Ecuador es un país profundamente plural. En nuestras calles, mercados y montañas conviven historias y acentos, rostros y colores que son testimonio de siglos de mestizaje y encuentro cultural.
Esa diversidad —que debería ser motivo de orgullo nacional—, a menudo se convierte en excusa para la burla o el desprecio. Todavía se usan términos como “cholo”, “montuvio” o “indio” con una carga peyorativa que hiere y que niega la esencia misma de nuestra identidad. Olvidamos que esas palabras, lejos de ser insultos, representan culturas vivas, tradiciones que han sostenido al país cuando otros cimientos tambaleaban.
Decir “el que no tiene de inga tiene de mandinga” no es solo una frase popular; es la afirmación de que el Ecuador es, sobre todo, mestizo. No en un sentido uniforme, sino como una mezcla de raíces que se entrelazan para formar una identidad colectiva. Somos herederos de pueblos originarios, de afrodescendientes, de europeos y de migrantes de todas partes. Cada grupo ha aportado su voz, su comida, su música, su manera de entender el mundo. Esa fusión nos hace únicos. Sin embargo, seguimos dividiendo lo que la historia unió, usando el origen o el color de piel como medida del valor de una persona.
El respeto a la pluriculturalidad no debe quedarse en el discurso político o académico. Debe ser una práctica cotidiana: en la escuela, cuando un niño se burla del acento de otro; en el trabajo, cuando se discrimina por la ropa o por el apellido; en la calle, cuando se ridiculiza a quien tiene una discapacidad o se insulta a quien no tiene empleo. Las diferencias no nos restan humanidad: nos la amplían.
También debemos mirar con empatía a quienes enfrentan discapacidades o condiciones físicas distintas. En una sociedad verdaderamente justa, nadie debería sentirse menos por caminar diferente, por usar un bastón o por comunicarse con las manos. Las limitaciones no definen el valor de una vida. Tampoco la pobreza, ni la nacionalidad, ni la situación laboral. Burlarse de quien no tiene recursos o de quien llega desde otro país en busca de oportunidades es repetir, con otros nombres, el mismo desprecio que alimenta el racismo y la exclusión.
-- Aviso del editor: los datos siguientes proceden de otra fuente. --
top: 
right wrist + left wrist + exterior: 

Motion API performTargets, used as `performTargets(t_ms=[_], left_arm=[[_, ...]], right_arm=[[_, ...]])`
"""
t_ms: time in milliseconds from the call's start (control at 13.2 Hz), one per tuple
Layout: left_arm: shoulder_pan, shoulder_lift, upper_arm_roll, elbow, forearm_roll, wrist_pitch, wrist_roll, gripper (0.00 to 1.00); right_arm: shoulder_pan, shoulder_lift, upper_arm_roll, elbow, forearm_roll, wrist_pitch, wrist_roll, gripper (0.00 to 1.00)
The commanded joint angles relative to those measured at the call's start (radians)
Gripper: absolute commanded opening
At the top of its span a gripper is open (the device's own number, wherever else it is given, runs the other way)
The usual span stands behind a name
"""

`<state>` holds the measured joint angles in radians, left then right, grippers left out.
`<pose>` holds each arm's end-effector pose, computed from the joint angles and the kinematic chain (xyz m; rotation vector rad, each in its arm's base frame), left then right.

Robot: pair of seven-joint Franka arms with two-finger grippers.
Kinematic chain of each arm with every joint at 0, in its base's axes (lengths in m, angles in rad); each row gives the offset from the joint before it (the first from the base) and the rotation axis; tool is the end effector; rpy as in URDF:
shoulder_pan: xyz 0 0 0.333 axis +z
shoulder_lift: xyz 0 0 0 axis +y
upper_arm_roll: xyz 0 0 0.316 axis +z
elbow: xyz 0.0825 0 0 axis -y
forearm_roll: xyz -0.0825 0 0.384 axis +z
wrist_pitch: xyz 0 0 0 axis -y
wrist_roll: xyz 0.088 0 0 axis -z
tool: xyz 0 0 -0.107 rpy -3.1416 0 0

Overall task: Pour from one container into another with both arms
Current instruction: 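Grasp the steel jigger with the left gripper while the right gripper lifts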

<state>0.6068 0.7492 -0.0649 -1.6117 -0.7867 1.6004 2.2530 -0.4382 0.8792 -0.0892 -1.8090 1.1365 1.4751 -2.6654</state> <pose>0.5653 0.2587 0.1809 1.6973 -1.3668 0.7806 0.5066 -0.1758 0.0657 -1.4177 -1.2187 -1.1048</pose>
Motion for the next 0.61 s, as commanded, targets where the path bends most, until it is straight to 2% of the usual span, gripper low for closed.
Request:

La discriminación no empieza con un acto violento, sino con una palabra mal dicha, con una risa en el momento equivocado, con el silencio cómplice ante la humillación. Por eso, el respeto a las identidades y a las diferencias debe enseñarse desde la infancia, en el hogar y en la escuela. Comprender que nadie es menos que nadie es una lección tan importante como aprender a leer o escribir.
Ecuador, en su pluralidad, tiene la oportunidad de ser ejemplo de convivencia. La verdadera riqueza del país no está en el petróleo ni en el oro, sino en su gente. En cada campesino, pescador, maestro o artesano que lleva en la piel el mapa de una historia común. Aceptar esa diversidad no es una concesión: es un acto de justicia. Porque cuando aprendamos a respetar todas las formas de ser y de vivir, habremos dado el paso más importante hacia la igualdad real: reconocer que todos somos distintos, pero igualmente valiosos.